FreeSurfer Structural Imaging Results
FreeSurfer results displayed subtle differences in regional associations when compared with the results from the ANTs CT pipeline. While ANTs displayed more regional heterogeneity in prefrontal regions among the groups, FreeSurfer displayed differences across parietal, temporal, occipital, and frontal regions. Overall, 8 regions were found to have significant group differences, although none remained significant after FDR correction was applied. The largest regional heterogeneity was found in the isthmus of the right cingulate gyrus (F=5.98, p=0.002). One other regional effect was found in the right hemisphere, in the superior parietal region (F=3.75, p=0.02). The remaining six regional effects were found in the left hemisphere in the inferior parietal region (F=3.3, p=.04), inferior temporal region (F=3.7, p=.03), the lateral occipital region (F=3.9, p=.02), the middle temporal region (F=4.4, p=.01), the rostral middle frontal region (F=3.5,p=.03), and the superior frontal region (F=3.4, p=.03).

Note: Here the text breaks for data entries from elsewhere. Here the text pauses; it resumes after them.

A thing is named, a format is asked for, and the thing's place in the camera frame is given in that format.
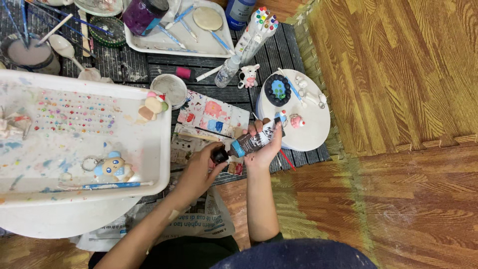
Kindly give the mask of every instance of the round clay disc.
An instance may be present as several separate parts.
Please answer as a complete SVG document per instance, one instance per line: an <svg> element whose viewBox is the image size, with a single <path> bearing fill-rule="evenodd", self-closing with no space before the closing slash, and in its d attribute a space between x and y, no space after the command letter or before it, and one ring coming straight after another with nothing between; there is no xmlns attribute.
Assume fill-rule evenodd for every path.
<svg viewBox="0 0 478 269"><path fill-rule="evenodd" d="M208 7L198 7L193 12L194 22L204 30L215 31L222 26L221 15L217 11Z"/></svg>

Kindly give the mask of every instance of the white rectangular tray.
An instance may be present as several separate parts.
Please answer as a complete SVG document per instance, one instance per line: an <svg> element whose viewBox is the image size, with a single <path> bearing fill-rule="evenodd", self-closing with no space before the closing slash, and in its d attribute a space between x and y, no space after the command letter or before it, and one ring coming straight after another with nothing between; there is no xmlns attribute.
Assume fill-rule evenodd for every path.
<svg viewBox="0 0 478 269"><path fill-rule="evenodd" d="M125 9L129 4L129 0L124 1ZM222 7L211 1L206 0L183 0L179 8L179 14L185 11L190 7L193 2L196 5L210 7L216 10L222 17L222 27L215 31L215 33L231 48L234 50L234 45L232 44L231 33L229 32L228 22L226 20L226 14ZM187 49L196 50L204 53L194 53L194 52L184 52L184 51L171 51L171 49L179 49L179 45L171 40L165 33L161 32L158 27L155 27L151 33L145 37L138 37L133 35L126 25L124 25L124 30L126 34L126 43L132 49L146 52L146 53L161 53L161 54L172 54L172 55L184 55L184 56L196 56L196 57L215 57L215 58L230 58L231 54L223 47L219 42L212 36L208 31L205 31L199 28L193 20L193 12L188 13L183 20L189 25L191 30L197 35L198 42L186 31L184 26L177 22L171 29L171 33L177 40L183 43Z"/></svg>
<svg viewBox="0 0 478 269"><path fill-rule="evenodd" d="M156 121L139 123L138 107L144 104L146 91L76 78L0 70L0 105L5 115L21 110L32 119L30 131L23 141L0 140L0 207L106 200L162 191L170 175L171 105L158 114ZM42 111L43 106L52 113ZM65 119L66 122L60 124L59 118L58 123L54 122L57 115L65 113L67 116L63 117L70 118L77 115L76 112L80 112L80 119ZM88 115L93 116L85 117L93 120L81 119L82 113L90 113ZM112 126L108 128L98 123L100 117L104 117L105 124L111 122L106 119L114 119ZM85 121L85 127L78 124L81 121ZM98 183L94 173L84 172L80 164L87 156L106 157L113 150L120 151L126 163L133 165L135 175L130 181L153 181L154 184L108 190L56 191L59 182ZM65 171L72 175L72 180L62 179Z"/></svg>

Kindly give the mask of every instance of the person's left hand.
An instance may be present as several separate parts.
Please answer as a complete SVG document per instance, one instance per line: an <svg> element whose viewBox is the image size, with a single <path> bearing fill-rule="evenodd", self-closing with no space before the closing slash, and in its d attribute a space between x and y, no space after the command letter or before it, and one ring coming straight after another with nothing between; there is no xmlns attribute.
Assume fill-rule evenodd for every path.
<svg viewBox="0 0 478 269"><path fill-rule="evenodd" d="M214 142L204 147L203 150L194 152L191 155L186 168L179 177L178 183L172 192L178 194L178 197L184 200L184 206L187 206L203 195L203 193L211 187L214 178L228 165L227 162L224 162L216 165L210 173L207 172L211 152L222 146L223 144L221 142Z"/></svg>

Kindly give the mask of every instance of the white spoon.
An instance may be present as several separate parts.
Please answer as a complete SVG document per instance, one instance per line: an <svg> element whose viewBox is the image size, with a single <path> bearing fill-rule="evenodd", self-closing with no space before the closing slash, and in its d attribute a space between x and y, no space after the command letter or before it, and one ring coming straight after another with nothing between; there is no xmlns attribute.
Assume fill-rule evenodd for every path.
<svg viewBox="0 0 478 269"><path fill-rule="evenodd" d="M53 34L50 36L49 41L52 48L59 55L72 60L81 71L85 70L85 68L75 59L75 49L68 40L61 35Z"/></svg>

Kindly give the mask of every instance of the pink and white figurine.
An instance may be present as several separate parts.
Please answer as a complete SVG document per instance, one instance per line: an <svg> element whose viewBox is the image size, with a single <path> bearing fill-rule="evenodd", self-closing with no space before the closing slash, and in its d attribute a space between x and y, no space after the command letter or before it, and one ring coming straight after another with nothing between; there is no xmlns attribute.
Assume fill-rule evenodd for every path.
<svg viewBox="0 0 478 269"><path fill-rule="evenodd" d="M294 128L300 128L305 125L304 119L299 114L291 115L291 125Z"/></svg>
<svg viewBox="0 0 478 269"><path fill-rule="evenodd" d="M242 89L244 87L251 88L257 87L256 74L259 69L259 64L254 66L241 67L241 72L239 73L239 84L238 88Z"/></svg>

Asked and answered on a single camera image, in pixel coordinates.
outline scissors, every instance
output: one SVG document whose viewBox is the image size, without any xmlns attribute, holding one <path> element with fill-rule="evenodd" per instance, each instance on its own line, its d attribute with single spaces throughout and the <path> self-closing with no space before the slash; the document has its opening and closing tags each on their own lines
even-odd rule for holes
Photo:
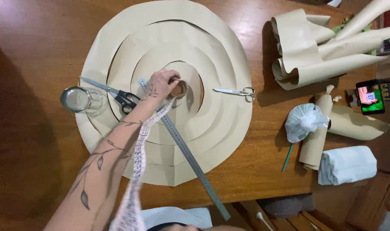
<svg viewBox="0 0 390 231">
<path fill-rule="evenodd" d="M 137 99 L 138 101 L 141 100 L 139 97 L 137 97 L 136 95 L 134 95 L 130 92 L 124 92 L 121 90 L 117 90 L 117 89 L 114 89 L 112 87 L 109 87 L 109 86 L 104 85 L 102 83 L 98 83 L 97 81 L 94 81 L 92 79 L 85 78 L 82 76 L 80 76 L 80 78 L 87 83 L 90 83 L 96 87 L 99 87 L 99 88 L 102 88 L 104 90 L 109 91 L 110 94 L 115 98 L 115 100 L 121 105 L 122 112 L 125 115 L 129 114 L 132 111 L 132 109 L 134 109 L 136 107 L 137 104 L 134 102 L 135 99 Z"/>
<path fill-rule="evenodd" d="M 237 91 L 237 90 L 230 90 L 230 89 L 221 89 L 221 88 L 214 88 L 213 90 L 217 92 L 223 92 L 223 93 L 228 93 L 228 94 L 233 94 L 233 95 L 241 95 L 245 96 L 245 100 L 249 103 L 255 100 L 255 97 L 253 94 L 255 93 L 255 89 L 253 87 L 245 87 L 243 91 Z"/>
</svg>

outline smartphone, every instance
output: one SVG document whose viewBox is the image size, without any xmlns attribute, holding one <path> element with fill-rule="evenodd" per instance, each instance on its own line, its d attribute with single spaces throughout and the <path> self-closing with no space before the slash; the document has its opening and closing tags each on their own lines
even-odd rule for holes
<svg viewBox="0 0 390 231">
<path fill-rule="evenodd" d="M 356 83 L 356 93 L 363 115 L 382 114 L 386 111 L 377 79 Z"/>
</svg>

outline circular paper pattern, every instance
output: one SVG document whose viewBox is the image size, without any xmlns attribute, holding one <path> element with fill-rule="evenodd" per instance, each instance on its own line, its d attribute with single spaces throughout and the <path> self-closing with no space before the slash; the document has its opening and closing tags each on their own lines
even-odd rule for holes
<svg viewBox="0 0 390 231">
<path fill-rule="evenodd" d="M 201 4 L 187 0 L 142 3 L 123 10 L 102 27 L 82 76 L 142 97 L 137 80 L 149 80 L 161 68 L 177 70 L 189 84 L 188 94 L 168 114 L 206 173 L 233 153 L 249 127 L 252 103 L 212 90 L 251 86 L 243 47 L 233 31 Z M 199 78 L 204 90 L 201 105 Z M 108 98 L 111 108 L 102 115 L 76 115 L 90 152 L 124 116 L 119 104 Z M 143 182 L 176 186 L 196 177 L 162 123 L 151 127 L 146 153 Z M 132 168 L 130 161 L 124 176 L 130 178 Z"/>
</svg>

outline white plastic bag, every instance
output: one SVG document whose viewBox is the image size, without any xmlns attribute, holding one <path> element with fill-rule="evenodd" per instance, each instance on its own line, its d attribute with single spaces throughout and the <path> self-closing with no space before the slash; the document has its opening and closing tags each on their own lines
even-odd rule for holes
<svg viewBox="0 0 390 231">
<path fill-rule="evenodd" d="M 321 109 L 315 104 L 296 106 L 289 112 L 285 123 L 289 142 L 299 142 L 318 127 L 327 127 L 329 120 L 329 117 L 323 116 Z"/>
</svg>

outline white measuring tape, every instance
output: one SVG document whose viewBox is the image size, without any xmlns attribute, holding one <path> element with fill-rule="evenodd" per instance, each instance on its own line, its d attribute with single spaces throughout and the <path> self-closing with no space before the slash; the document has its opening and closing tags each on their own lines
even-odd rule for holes
<svg viewBox="0 0 390 231">
<path fill-rule="evenodd" d="M 149 136 L 150 127 L 171 109 L 174 101 L 175 98 L 141 126 L 134 149 L 133 178 L 128 183 L 116 216 L 110 225 L 110 231 L 146 231 L 144 221 L 141 217 L 141 200 L 139 194 L 142 185 L 141 178 L 146 166 L 145 141 Z"/>
</svg>

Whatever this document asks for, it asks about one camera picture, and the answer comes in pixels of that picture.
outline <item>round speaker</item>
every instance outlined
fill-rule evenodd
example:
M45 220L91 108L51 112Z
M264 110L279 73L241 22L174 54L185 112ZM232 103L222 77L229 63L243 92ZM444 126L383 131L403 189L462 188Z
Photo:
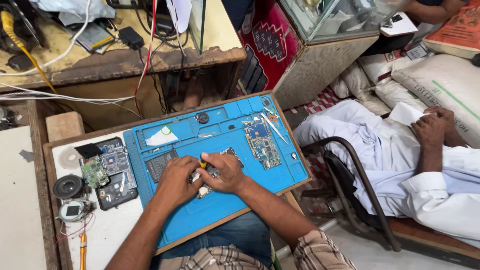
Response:
M53 195L59 199L79 198L82 196L84 182L73 174L58 179L53 185Z

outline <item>wooden block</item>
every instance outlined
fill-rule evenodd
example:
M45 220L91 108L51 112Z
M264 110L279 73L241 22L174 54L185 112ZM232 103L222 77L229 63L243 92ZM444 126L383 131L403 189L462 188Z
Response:
M48 141L55 142L85 134L82 116L76 111L70 111L45 119L47 123Z

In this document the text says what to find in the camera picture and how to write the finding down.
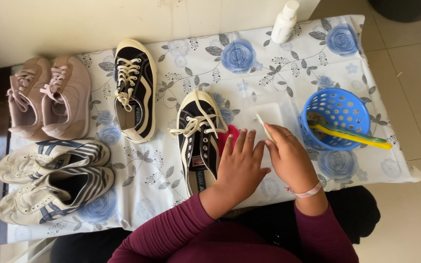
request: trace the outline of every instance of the floral tablecloth
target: floral tablecloth
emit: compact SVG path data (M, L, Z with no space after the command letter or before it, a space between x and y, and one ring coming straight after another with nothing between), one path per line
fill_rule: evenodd
M242 128L241 99L252 94L286 91L301 111L318 89L340 87L366 101L371 134L393 144L318 152L307 149L326 191L377 182L418 182L421 172L408 165L368 68L359 37L362 15L345 15L297 23L290 41L270 40L271 28L173 40L145 45L158 68L157 132L146 144L128 141L117 127L113 107L115 50L77 56L90 72L92 98L88 139L111 150L107 164L115 172L107 193L64 218L42 225L8 226L8 242L123 227L135 230L161 212L186 200L179 148L167 134L177 109L198 84L207 86L225 122ZM14 136L11 149L29 144ZM268 174L256 192L238 205L262 206L295 198L277 175Z

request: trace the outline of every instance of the white sneaker with blue stripes
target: white sneaker with blue stripes
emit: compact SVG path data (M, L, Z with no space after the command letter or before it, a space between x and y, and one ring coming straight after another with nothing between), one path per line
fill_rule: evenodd
M52 170L12 191L0 201L0 219L36 225L72 213L104 194L115 176L106 167Z
M103 166L110 150L99 141L41 141L11 152L0 161L0 181L28 183L50 171Z

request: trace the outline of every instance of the person
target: person
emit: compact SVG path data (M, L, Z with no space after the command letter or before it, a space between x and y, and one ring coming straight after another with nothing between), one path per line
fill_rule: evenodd
M242 129L232 149L233 138L229 136L212 186L133 232L107 230L117 233L96 239L100 242L97 246L102 247L97 250L103 253L99 256L100 252L94 252L95 259L90 256L92 260L85 261L87 253L77 248L83 246L81 251L92 254L95 249L86 248L95 242L92 236L100 237L107 231L81 233L83 237L77 242L59 237L51 262L70 262L66 260L73 259L69 252L64 253L65 258L56 253L66 247L79 252L76 262L101 262L110 256L108 263L358 262L352 243L368 236L380 218L373 196L363 187L324 193L317 187L319 179L310 158L293 134L277 125L264 126L277 144L267 139L254 147L255 131ZM298 193L295 201L256 208L234 220L222 219L252 195L271 171L260 167L264 144L277 175ZM112 247L118 245L111 255Z

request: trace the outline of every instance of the right hand
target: right hand
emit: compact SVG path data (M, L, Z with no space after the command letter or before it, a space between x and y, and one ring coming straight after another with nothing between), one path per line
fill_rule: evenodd
M280 179L295 193L305 193L313 189L319 179L305 148L295 136L287 136L291 134L287 128L268 123L264 127L277 142L276 145L269 139L265 140L272 166Z

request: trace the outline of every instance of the tile floor
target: tile floor
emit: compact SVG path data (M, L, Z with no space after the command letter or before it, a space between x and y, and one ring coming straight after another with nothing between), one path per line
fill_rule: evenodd
M321 0L311 19L347 14L365 15L362 44L371 71L406 159L421 170L421 21L390 21L366 0ZM421 182L367 188L382 217L354 246L360 262L421 262Z

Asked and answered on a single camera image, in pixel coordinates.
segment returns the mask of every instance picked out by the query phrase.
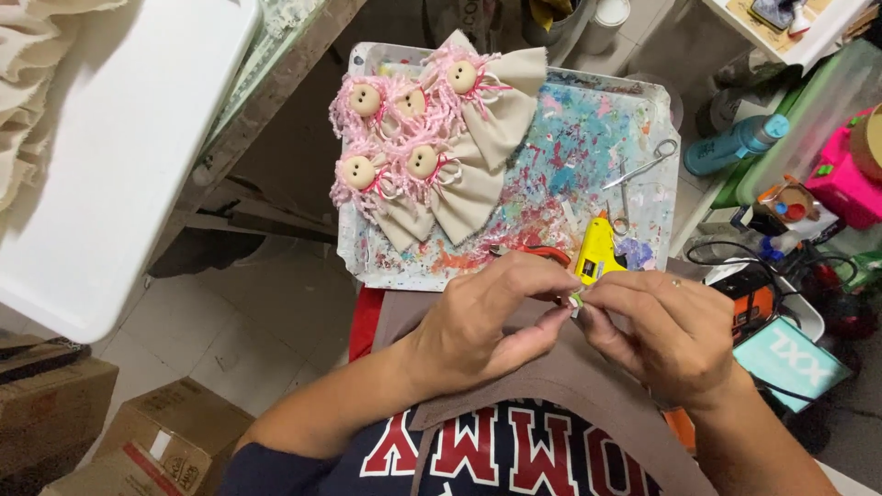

The direction of these differences remined largely consistent in 5 of the 8 significant regions, with the Non-Users displaying the largest CT values and the Frequent Users displaying the smallest mean CT (left inferior temporal region, left lateral occipital region, left rostral middle frontal region, left superior frontal region, and the right superior parietal region). Effect sizes between the Non-Users and Occasional Users remained small (Cohen’s d range = .02-.16, t- statistic range = .25-1.6, p-range = .81-.11) whereas differences between Non-Users and Frequent Users remained relatively consistent at medium effect sizes (Cohen’s d range = .34-.44, t-statistic range= 2.4-2.9, p-range=.03-.007). For the remaining regions, in one of them the Occasional Users displayed the greatest CT (Left inferior parietal region) with a small effect size when compared to the Non-Users (Cohen’s d=-.04, t-statistic=-.38, p=.7), and a moderate effect when compared to the Frequent Users (Cohen’s d=0.42, t-statistic=2.3, p=.03). The final region, which also displayed the largest F-statistic, was the right isthmus of the cingulate gyrus, where the frequent users displayed the greatest CT estimates. Here frequent users displayed small effects when compared to the Non-Users (Cohen’s d=-.13, t-statistic=-.88, p=.38), and medium effects when compared to the Occasional Users (Cohen’s d=-.54, t-statistic=-2.8, p=.006).